Sabato scorso i capi di Stato del Mali, del Burkina Faso e del Niger hanno firmato la “Carta di Liptako-Gourma” per la creazione della “Alliance des Etats du Sahel” (Alleanza degli Stati del Sahel), con “l’obiettivo di stabilire un’architettura di difesa collettiva e di assistenza reciproca a beneficio delle nostre popolazioni”, come dichiarato dal colonnello Assimi Goïta, presidente della transizione in Mali.
Il Capitano Ibrahim Traoré, presidente nel Burkina Faso, ha sottolineato come “La creazione dell’Alleanza degli Stati del Sahel segni una tappa decisiva nella cooperazione tra Burkina Faso, Mali e Niger. Per la sovranità e lo sviluppo dei nostri popoli, condurremo la lotta contro il terrorismo nel nostro spazio comune, fino al raggiungimento della vittoria”.
Gli Stati membri “si impegnano a lottare contro il terrorismo in tutte le sue forme e contro la criminalità organizzata nello spazio comune dell’Alleanza” e “si adopereranno inoltre per prevenire, gestire e risolvere qualsiasi ribellione armata o altra minaccia all’integrità territoriale e alla sovranità di ciascuno dei Paesi membri dell’Alleanza, dando priorità ai mezzi pacifici e diplomatici e, se necessario, all’uso della forza”.
Dopo il ritiro delle truppe francesi e la fine delle operazioni della forza Barkhane in Mali (tra gennaio e agosto 2022) e in Burkina Faso (febbraio 2023), dopo il colpo di Stato a Niamey in Niger restano ancora circa 1500 soldati francesi – oltre a 1000 soldati statunitensi e 350 membri delle Forze Armate italiane –, il cui ritiro sarebbe oggetto di discussioni e negoziazioni da qualche settimana.
La nuova alleanza fa da contraltare alla Comunità economica degli Stati dell’Africa occidentale (CEDEAO), che ha minacciato un intervento militare in Niger, sollevando la protesta di Burkina Faso e Mali, che avevano reagito ritenendo che un’operazione militare contro il Niger avrebbe avuto come risposta il sostegno dei due Stati al Governo nigerino.

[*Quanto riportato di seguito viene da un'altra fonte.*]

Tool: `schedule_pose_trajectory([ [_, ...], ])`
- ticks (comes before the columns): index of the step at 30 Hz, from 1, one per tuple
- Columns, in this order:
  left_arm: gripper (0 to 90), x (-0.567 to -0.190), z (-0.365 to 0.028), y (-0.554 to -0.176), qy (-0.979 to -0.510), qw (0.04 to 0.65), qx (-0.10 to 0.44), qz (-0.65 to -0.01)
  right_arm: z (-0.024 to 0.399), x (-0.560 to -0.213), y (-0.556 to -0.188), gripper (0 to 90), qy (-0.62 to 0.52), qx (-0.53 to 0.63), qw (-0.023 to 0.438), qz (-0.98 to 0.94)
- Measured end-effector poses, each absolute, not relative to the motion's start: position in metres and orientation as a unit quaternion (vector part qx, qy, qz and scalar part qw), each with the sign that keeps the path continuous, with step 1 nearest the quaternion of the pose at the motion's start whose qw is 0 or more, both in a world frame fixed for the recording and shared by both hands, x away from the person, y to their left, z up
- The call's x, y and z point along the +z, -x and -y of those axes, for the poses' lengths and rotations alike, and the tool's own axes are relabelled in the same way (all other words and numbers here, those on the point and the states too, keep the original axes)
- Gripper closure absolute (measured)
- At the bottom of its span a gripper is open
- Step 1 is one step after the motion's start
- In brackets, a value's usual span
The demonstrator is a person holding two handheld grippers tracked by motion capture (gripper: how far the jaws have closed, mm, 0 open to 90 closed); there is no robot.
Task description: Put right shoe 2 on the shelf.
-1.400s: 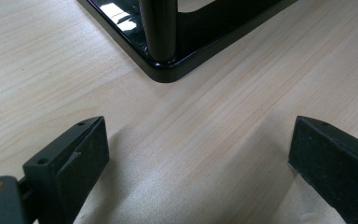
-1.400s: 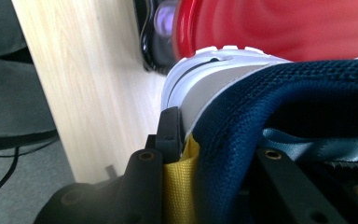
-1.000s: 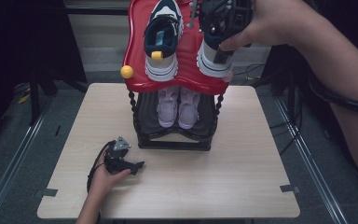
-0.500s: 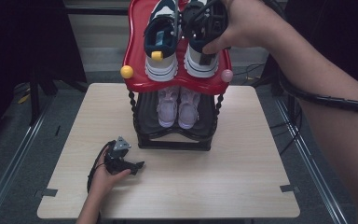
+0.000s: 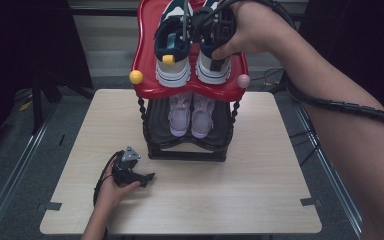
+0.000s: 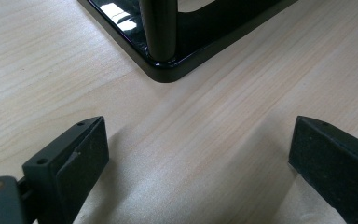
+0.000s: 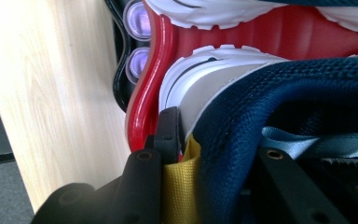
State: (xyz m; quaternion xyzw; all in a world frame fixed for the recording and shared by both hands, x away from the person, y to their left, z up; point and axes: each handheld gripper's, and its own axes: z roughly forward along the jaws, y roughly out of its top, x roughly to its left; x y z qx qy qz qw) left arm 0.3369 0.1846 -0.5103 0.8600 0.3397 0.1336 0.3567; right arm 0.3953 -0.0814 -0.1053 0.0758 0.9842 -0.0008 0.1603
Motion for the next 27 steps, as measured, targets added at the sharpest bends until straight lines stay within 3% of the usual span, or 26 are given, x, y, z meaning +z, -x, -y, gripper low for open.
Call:
schedule_pose_trajectory([
  [27,4.3,-0.5103,-0.1847,-0.3369,-0.86,0.357,0.133,-0.34,0.076,-0.1137,-0.3976,69.1,-0.081,0.019,0.163,-0.983],
])
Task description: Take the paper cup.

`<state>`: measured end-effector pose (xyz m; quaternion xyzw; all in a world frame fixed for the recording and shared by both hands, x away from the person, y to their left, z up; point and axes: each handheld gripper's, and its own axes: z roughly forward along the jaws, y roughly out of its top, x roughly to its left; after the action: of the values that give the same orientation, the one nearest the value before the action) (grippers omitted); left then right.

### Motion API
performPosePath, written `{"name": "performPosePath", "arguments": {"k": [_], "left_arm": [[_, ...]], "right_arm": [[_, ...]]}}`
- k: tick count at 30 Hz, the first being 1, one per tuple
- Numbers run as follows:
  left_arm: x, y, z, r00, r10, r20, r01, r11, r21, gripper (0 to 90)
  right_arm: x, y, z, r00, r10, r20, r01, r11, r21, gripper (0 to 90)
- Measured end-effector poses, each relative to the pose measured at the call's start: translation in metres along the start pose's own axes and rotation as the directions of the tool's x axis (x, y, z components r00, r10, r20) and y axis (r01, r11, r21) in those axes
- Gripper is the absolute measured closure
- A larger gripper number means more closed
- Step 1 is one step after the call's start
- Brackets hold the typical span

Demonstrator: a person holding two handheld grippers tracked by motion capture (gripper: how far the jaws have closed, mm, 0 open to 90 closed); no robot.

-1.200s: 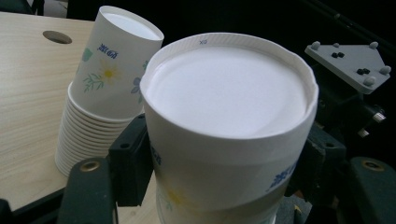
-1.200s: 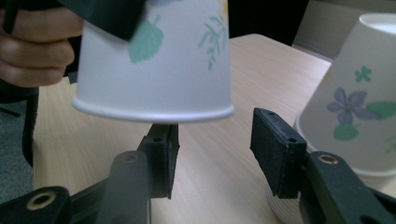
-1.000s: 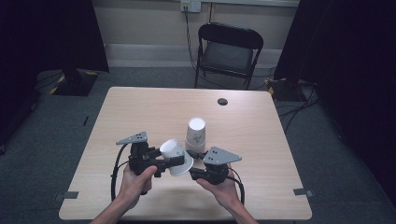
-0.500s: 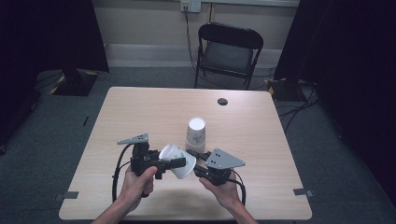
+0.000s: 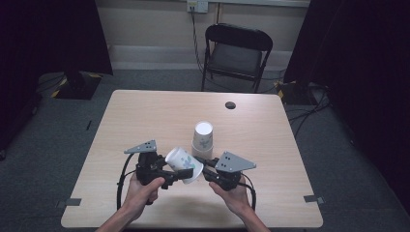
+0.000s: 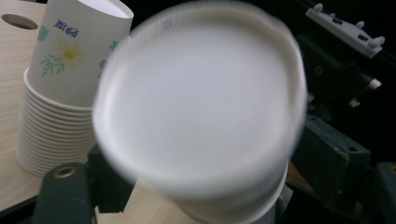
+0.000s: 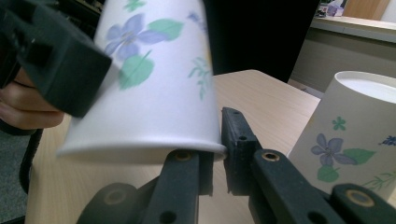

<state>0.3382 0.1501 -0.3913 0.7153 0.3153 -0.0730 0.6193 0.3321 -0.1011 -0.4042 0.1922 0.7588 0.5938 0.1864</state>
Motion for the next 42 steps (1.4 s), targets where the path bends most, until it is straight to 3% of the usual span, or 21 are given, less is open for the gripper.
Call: {"name": "performPosePath", "arguments": {"k": [5, 13, 15, 21, 27, 29, 31, 32, 33, 36, 37, 38, 42], "left_arm": [[-0.001, 0.0, -0.003, 0.9989, 0.042, -0.018, -0.042, 0.9991, 0.003, 19.9], [0.0, 0.001, -0.012, 0.9969, 0.065, -0.044, -0.066, 0.9978, -0.008, 21.2], [-0.001, 0.003, -0.015, 0.9967, 0.066, -0.047, -0.066, 0.9978, -0.01, 21.4], [0.0, 0.008, -0.026, 0.9901, 0.099, -0.099, -0.103, 0.9941, -0.035, 23.0], [0.0, 0.013, -0.037, 0.9687, 0.183, -0.168, -0.19, 0.9814, -0.028, 29.7], [-0.001, 0.014, -0.038, 0.958, 0.215, -0.19, -0.223, 0.9745, -0.023, 32.4], [0.0, 0.016, -0.038, 0.9559, 0.223, -0.191, -0.231, 0.9729, -0.019, 34.9], [-0.001, 0.017, -0.038, 0.9496, 0.233, -0.21, -0.241, 0.9704, -0.014, 38.6], [-0.002, 0.018, -0.037, 0.9376, 0.26, -0.231, -0.268, 0.9634, -0.003, 40.3], [-0.002, 0.018, -0.036, 0.9229, 0.295, -0.248, -0.301, 0.9535, 0.013, 41.0], [-0.002, 0.019, -0.036, 0.9197, 0.299, -0.254, -0.305, 0.9521, 0.015, 41.1], [-0.002, 0.019, -0.036, 0.9208, 0.298, -0.251, -0.305, 0.9523, 0.014, 41.0], [-0.001, 0.017, -0.035, 0.9042, 0.334, -0.266, -0.332, 0.9418, 0.052, 40.0]], "right_arm": [[-0.004, -0.001, -0.003, 0.9999, 0.011, 0.005, -0.011, 1.0, -0.005, 85.0], [-0.008, -0.001, -0.006, 0.9994, 0.032, 0.008, -0.032, 0.999, -0.013, 85.4], [-0.01, 0.0, -0.006, 0.9992, 0.03, 0.028, -0.03, 1.0, 0.004, 85.4], [-0.016, 0.0, -0.011, 0.9975, 0.059, 0.038, -0.059, 0.998, 0.008, 85.6], [-0.019, -0.001, -0.009, 0.995, 0.086, 0.05, -0.089, 0.993, 0.074, 85.9], [-0.018, -0.003, -0.005, 0.9953, 0.087, 0.043, -0.091, 0.99, 0.103, 86.0], [-0.017, -0.004, -0.003, 0.9954, 0.087, 0.041, -0.091, 0.988, 0.126, 86.0], [-0.016, -0.005, -0.003, 0.9952, 0.089, 0.042, -0.094, 0.986, 0.138, 86.0], [-0.016, -0.006, -0.002, 0.9949, 0.093, 0.04, -0.097, 0.985, 0.145, 86.0], [-0.016, -0.009, 0.0, 0.9936, 0.105, 0.041, -0.111, 0.977, 0.18, 86.1], [-0.016, -0.01, 0.001, 0.9934, 0.108, 0.041, -0.114, 0.975, 0.191, 86.0], [-0.015, -0.011, 0.003, 0.9934, 0.111, 0.03, -0.114, 0.97, 0.213, 86.0], [-0.011, -0.013, 0.008, 0.995, 0.099, -0.013, -0.092, 0.956, 0.278, 86.0]]}}
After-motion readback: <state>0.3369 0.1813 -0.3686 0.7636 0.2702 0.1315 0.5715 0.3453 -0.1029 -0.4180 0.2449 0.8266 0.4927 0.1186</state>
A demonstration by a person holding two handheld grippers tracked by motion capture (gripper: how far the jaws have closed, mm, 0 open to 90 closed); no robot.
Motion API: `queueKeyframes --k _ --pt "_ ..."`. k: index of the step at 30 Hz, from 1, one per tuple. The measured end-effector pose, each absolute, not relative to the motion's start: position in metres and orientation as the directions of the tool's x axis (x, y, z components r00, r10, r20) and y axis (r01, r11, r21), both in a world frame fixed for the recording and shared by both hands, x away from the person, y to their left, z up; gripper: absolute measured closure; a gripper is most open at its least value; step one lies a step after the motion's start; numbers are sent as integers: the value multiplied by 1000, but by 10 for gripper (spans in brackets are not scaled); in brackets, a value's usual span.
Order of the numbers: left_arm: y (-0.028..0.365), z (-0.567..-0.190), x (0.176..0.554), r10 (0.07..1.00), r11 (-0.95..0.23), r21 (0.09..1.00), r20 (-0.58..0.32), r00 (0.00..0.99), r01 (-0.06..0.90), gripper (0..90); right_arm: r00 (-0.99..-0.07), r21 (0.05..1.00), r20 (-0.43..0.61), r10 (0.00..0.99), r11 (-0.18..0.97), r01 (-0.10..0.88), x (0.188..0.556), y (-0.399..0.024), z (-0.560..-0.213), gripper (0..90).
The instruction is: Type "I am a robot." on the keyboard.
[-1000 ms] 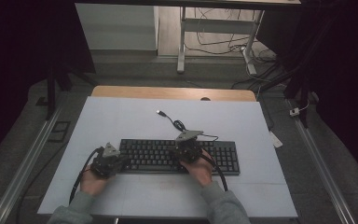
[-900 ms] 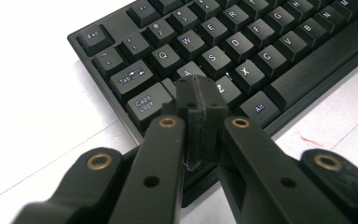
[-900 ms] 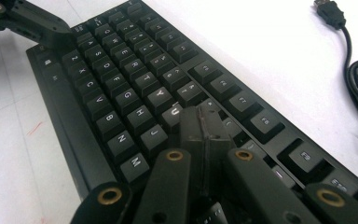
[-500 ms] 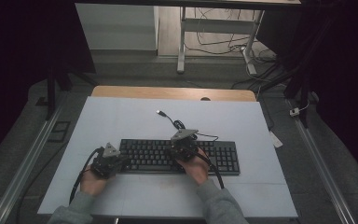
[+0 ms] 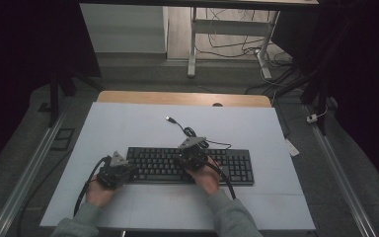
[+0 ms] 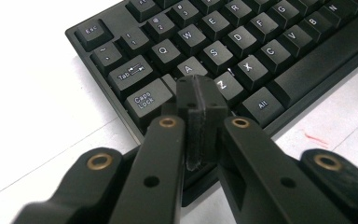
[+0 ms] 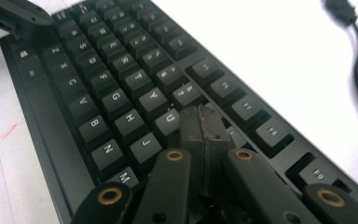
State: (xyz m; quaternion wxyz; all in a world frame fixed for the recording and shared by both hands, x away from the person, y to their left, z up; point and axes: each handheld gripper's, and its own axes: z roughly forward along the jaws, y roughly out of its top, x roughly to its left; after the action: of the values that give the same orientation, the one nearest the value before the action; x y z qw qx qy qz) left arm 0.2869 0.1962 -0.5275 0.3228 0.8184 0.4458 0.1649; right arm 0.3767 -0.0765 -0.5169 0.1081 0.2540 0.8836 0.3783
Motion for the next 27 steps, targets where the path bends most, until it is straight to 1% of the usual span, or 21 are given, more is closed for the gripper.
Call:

Ora la Carta fondante dell’AES stabilisce che “qualsiasi attacco alla sovranità e all’integrità territoriale di una o più parti contraenti sarà considerato come un’aggressione contro le altre parti e farà scattare il dovere di assistenza e soccorso da parte di tutte le parti, individualmente o collettivamente, compreso l’uso della forza armata per ripristinare e garantire la sicurezza all’interno dell’area coperta dall’Alleanza”.